Revision as of 05:34, 21 November 2017

Introduction

Visual Question Answering (VQA) is a recent problem in computer vision and natural language processing that has garnered a large amount of interest from the deep learning, computer vision, and natural language processing communities. In VQA, an algorithm needs to answer text-based questions about images in natural language as illustrated in Figure 1.

Figure 1: Figure illustrates a VQA system; whereby machine learning algorithm responds an answer in a natural language for a visual question asked by the user for a given image (ref: http://www.visualqa.org/static/img/challenge.png)

Recently, visual-attention based models have gained traction for VQA tasks, where the attention mechanism typically produces a spatial map highlighting image regions relevant for answering the visual question about the image.

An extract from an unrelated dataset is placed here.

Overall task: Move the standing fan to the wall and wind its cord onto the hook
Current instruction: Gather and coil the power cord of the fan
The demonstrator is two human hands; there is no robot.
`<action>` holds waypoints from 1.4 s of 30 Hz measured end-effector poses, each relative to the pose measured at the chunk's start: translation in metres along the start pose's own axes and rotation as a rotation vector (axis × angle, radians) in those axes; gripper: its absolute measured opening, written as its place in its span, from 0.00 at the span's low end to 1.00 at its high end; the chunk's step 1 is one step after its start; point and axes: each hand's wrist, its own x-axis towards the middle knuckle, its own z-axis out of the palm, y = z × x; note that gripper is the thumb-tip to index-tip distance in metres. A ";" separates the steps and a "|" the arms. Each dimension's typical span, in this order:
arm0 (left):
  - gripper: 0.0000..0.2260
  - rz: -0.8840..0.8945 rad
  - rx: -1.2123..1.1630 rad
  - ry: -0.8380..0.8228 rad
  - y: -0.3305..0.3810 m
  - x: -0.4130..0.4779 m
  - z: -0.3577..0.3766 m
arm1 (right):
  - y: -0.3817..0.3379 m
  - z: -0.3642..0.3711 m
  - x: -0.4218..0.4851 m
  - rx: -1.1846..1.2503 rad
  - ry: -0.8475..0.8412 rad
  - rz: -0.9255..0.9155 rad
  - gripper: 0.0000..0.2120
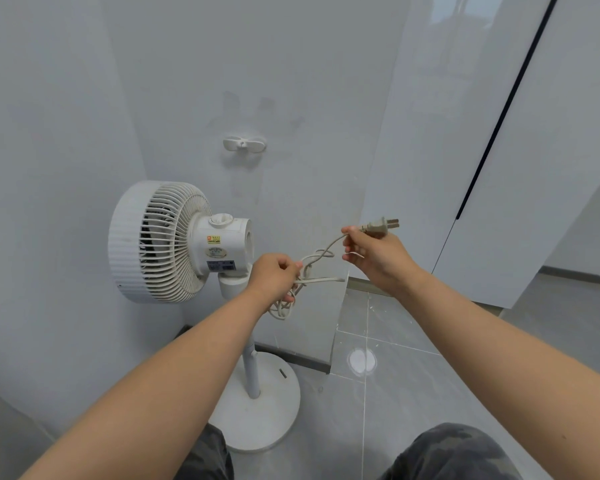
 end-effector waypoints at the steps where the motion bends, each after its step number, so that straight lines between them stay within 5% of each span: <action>1: 0.13 -0.001 -0.021 0.005 0.000 0.000 0.000 | 0.000 0.000 0.000 -0.002 -0.023 0.006 0.08; 5: 0.13 -0.013 -0.098 0.061 -0.001 0.001 -0.001 | 0.001 0.003 -0.003 -0.049 -0.168 0.054 0.12; 11: 0.09 -0.019 -0.162 0.107 0.000 0.003 -0.005 | 0.006 0.004 -0.006 -0.645 -0.191 0.002 0.09; 21: 0.11 0.045 -0.108 0.170 0.004 -0.003 0.006 | 0.007 0.017 -0.004 -1.138 -0.160 0.026 0.10; 35: 0.07 0.279 0.281 0.063 0.002 -0.007 -0.006 | 0.018 0.010 -0.004 -0.889 -0.025 -0.004 0.13; 42: 0.05 0.313 0.312 0.051 0.005 -0.007 -0.006 | 0.025 0.007 -0.006 -0.928 0.015 -0.056 0.05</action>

However, to correctly answer the question, machine not only needs to understand or "attend" regions in the image but also the parts of question as well. In this paper, authors have proposed a novel co-attention technique to combine "where to look" or visual-attention along with "what words to listen to" or question-attention VQA allowing their model to jointly reasons about image and question thus improving upon existing state of the art results.

"attention" models

Please feel free to skip this section if you already know about "attention" in context of deep learning. Since this paper talks about "attention" almost everywhere, I decided to put this section to give very informal and brief introduction to the concept of the "attention" mechanism specially visual "attention", however, it can be expanded to any other type of "attention".

Visual attention in CNN is inspired by the biological visual system. As humans, we have ability to focus our cognitive processing onto a subset of the environment that is more relevant for the given situation. Imagine, you witness a bank robbery where robbers are trying to escape on a car, as a good citizen, you will immediately focus your attention on number plate and other physical features of the car and robbers in order to give your testimony later. Such selective visual attention for a given context can also be implemented on traditional CNNs making them more superior for certains tasks and it even helps algorithm designer to visualize what localized features were more important than others.

Role of "visual-attention" in VQA

This section is not a part of the actual paper that is been summarized, however, it gives an overview of how visual attention can be incorporated in training of a network for VQA tasks. Eventually, helping readers to absorb and understand actual proposed ideas from the paper more effortlessly.

Generally speaking, most common and easy to implement form of "attention" mechanism is called "soft attention". In soft attention, network tries to learn the conditional distribution [math]\displaystyle{ P_{i \in [1,n]}(Li|c) }[/math] representing every individual importance for all the features extracted from each of the dsicrete [math]\displaystyle{ n }[/math] locations within the image conditioned on some context vector [math]\displaystyle{ c }[/math]. In order words, given [math]\displaystyle{ n }[/math] features [math]\displaystyle{ L_i = [L_0, L_1, ..., L_n] }[/math] from [math]\displaystyle{ n }[/math] different regions within the image(top-left, top-middle, top-right, and so on), then "attention" module learns a parameteric function [math]\displaystyle{ F(c;\theta) }[/math] that outputs importance of each of these individual feature for a given context vector [math]\displaystyle{ c }[/math] or outputs a discrete probability distribution of size [math]\displaystyle{ n }[/math]([math]\displaystyle{ softmax(n) }[/math]).

In order to incorporate the visual attention in VQA task, one can define context vector [math]\displaystyle{ c }[/math] as a representation of the visual question asked by an user (using RNN perhaps LSTM) and generate a localized attention map which can than be used for end-to-end training purposes.